#### [Work to be completed]
The answer is to be one number: the count of lines in this listing that have the string "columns".

#### [Data to examine]
------------------------------------------------
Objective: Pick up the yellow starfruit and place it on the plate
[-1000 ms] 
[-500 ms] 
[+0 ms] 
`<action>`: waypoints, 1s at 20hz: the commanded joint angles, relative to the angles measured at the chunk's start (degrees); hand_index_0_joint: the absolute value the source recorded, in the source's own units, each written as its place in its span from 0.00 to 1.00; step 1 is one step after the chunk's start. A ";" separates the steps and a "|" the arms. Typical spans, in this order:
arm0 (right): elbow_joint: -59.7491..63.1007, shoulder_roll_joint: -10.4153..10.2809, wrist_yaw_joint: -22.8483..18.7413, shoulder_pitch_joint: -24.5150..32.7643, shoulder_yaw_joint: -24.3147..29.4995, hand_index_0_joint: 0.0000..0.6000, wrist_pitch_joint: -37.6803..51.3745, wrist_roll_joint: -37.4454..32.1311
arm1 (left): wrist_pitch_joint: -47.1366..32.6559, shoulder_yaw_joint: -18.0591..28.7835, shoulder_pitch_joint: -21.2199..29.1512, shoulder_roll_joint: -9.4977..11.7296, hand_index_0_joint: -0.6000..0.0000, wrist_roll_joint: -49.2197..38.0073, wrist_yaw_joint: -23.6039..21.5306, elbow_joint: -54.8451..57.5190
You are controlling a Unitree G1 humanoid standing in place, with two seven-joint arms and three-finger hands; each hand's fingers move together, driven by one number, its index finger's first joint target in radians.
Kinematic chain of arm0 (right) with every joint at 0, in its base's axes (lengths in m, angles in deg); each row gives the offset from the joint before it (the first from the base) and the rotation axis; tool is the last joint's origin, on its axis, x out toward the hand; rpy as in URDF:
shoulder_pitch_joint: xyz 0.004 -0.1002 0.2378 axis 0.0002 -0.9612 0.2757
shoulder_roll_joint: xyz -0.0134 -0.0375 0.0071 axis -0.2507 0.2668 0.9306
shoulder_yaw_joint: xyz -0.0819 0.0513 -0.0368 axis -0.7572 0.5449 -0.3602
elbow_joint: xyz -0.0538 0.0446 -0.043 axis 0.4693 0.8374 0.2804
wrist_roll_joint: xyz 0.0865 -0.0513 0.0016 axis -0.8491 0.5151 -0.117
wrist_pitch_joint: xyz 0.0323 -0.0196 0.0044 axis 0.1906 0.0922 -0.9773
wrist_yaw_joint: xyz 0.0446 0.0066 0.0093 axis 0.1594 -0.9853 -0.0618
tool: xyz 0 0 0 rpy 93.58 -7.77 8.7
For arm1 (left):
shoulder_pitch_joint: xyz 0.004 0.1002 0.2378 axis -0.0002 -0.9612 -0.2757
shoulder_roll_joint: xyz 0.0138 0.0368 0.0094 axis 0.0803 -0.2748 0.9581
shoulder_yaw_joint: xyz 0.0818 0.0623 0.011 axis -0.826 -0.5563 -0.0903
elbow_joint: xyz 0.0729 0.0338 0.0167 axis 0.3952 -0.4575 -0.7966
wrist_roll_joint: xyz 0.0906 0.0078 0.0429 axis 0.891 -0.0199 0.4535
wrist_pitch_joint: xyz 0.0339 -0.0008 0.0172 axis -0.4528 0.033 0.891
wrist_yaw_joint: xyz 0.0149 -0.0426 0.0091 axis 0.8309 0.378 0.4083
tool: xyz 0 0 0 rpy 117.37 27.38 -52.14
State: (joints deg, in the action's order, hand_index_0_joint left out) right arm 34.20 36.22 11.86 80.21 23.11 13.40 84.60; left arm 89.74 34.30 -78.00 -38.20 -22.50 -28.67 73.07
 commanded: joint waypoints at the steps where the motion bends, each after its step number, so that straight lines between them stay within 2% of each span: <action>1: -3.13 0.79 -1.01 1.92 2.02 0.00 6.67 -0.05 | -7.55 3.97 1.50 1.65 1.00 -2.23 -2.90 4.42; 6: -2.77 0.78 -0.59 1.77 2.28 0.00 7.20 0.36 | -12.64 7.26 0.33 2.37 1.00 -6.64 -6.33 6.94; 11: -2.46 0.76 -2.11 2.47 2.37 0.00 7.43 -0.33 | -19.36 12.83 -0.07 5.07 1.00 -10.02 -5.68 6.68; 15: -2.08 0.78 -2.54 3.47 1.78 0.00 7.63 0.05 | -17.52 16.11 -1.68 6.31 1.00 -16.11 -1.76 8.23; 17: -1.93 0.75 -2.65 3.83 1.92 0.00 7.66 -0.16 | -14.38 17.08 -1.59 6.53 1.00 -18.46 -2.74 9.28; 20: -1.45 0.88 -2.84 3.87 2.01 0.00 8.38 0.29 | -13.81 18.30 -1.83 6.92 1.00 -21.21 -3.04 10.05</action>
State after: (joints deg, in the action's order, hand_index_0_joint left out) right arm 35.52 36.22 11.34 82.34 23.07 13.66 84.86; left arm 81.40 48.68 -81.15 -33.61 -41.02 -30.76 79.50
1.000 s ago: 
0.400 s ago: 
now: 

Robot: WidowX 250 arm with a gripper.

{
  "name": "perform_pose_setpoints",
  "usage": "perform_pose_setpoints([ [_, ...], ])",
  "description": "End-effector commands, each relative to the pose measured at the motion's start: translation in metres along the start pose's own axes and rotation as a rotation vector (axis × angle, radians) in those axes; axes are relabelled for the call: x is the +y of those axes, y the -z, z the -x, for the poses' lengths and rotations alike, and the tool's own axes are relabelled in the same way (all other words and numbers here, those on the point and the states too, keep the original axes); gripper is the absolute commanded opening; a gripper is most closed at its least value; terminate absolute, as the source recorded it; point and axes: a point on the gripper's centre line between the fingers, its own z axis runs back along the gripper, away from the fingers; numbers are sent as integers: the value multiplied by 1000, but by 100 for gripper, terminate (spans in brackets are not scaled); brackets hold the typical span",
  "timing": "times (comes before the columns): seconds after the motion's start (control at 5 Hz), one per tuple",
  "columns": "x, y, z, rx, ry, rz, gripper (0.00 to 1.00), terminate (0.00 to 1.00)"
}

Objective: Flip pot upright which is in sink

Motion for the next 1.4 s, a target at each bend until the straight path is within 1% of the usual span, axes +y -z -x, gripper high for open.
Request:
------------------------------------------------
#### [Finished exercise]
2